**Exercise instructions:** Restate the data below word for word. Skip any images it contains.
-.-.-
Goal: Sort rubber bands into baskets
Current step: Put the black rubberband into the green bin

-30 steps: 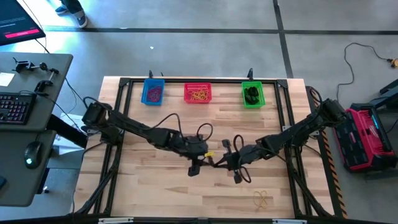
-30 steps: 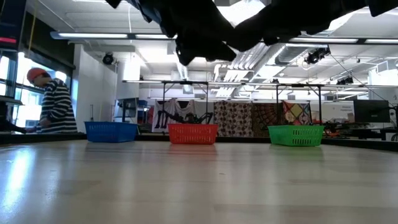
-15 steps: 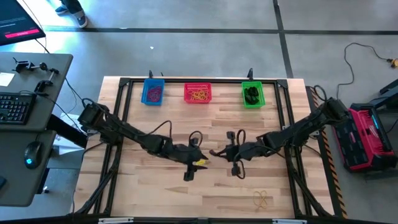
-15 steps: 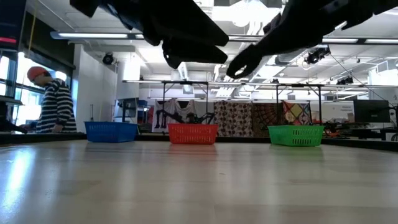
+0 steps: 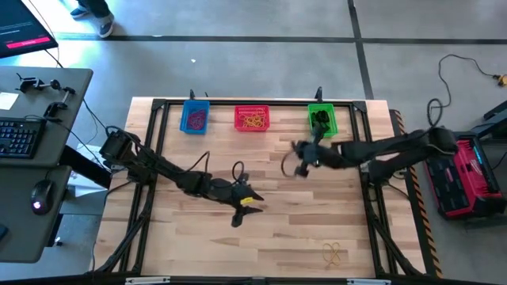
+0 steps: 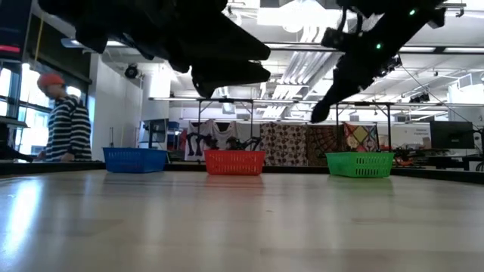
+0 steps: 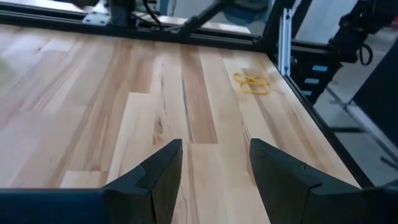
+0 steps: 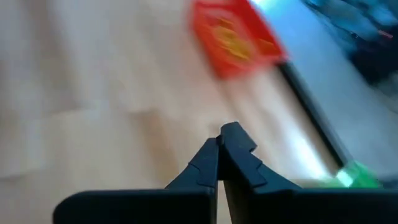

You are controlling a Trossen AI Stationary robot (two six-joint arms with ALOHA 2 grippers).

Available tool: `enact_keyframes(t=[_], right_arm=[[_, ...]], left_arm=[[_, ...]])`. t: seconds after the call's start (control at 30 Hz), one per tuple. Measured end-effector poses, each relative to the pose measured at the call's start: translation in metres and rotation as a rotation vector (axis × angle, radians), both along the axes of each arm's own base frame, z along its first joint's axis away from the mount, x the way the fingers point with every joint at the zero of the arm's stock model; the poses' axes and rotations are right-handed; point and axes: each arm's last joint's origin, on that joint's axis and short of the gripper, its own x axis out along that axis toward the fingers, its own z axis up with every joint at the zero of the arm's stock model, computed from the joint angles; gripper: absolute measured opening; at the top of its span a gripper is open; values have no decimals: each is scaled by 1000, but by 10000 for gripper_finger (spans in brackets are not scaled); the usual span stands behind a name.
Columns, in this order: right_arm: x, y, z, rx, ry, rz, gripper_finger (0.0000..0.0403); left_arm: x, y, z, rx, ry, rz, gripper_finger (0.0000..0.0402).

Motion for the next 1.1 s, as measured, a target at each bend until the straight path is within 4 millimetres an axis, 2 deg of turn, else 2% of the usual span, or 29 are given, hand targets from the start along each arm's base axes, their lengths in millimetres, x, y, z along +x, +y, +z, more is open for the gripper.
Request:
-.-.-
**Answer for the task:**
Goal: Sort rubber bands into baskets
Current step: Put the black rubberband into the green bin

-30 steps: 
-30 steps: 
-15 steps: 
-15 steps: 
+0 steps: 
+0 steps: 
+0 steps: 
+0 steps: 

You are controlling a Trossen AI Stationary robot (two six-joint arms with ALOHA 2 grippers).

Available tool: `enact_keyframes(t=[_], right_arm=[[_, ...]], left_arm=[[_, ...]])`. t: seconds after the call's start (control at 30 Hz), one per tuple. Measured end-effector poses, each relative to the pose measured at the call's start: translation in metres and rotation as a rotation vector (axis × angle, radians), both along the axes of each arm's own base frame, z along its first joint's axis away from the mount, x the way the fingers point with every joint at the zero of the arm's stock model; the poses' axes and rotations are right-handed; point and axes: each arm's last joint's origin, on that joint's axis and short of the gripper, its own x axis out along that axis toward the fingers, its own z axis up with every joint at the zero of the arm's stock model, computed from the joint angles; gripper: absolute measured opening; at the top of its span a gripper is open; values have no decimals: each is scaled by 1000, but by 10000 for gripper_finger (spans in brackets are not scaled); the usual span stands behind a name.
Columns, in this order: right_arm: x, y, z, rx, ry, rz, gripper_finger (0.0000..0.0403); left_arm: x, y, z, rx, ry, rz, gripper_finger (0.0000..0.0402).

Motion for the next 1.1 s, as measured, a target at each bend until the straight path is within 4 millimetres an axis, 2 deg of turn, else 2% of the usual span, or 29 are given, hand targets from the start along each arm's base axes, their lengths in millimetres, x, y, z along +x, +y, +z, more is open for the gripper.
Request:

This answer is complete.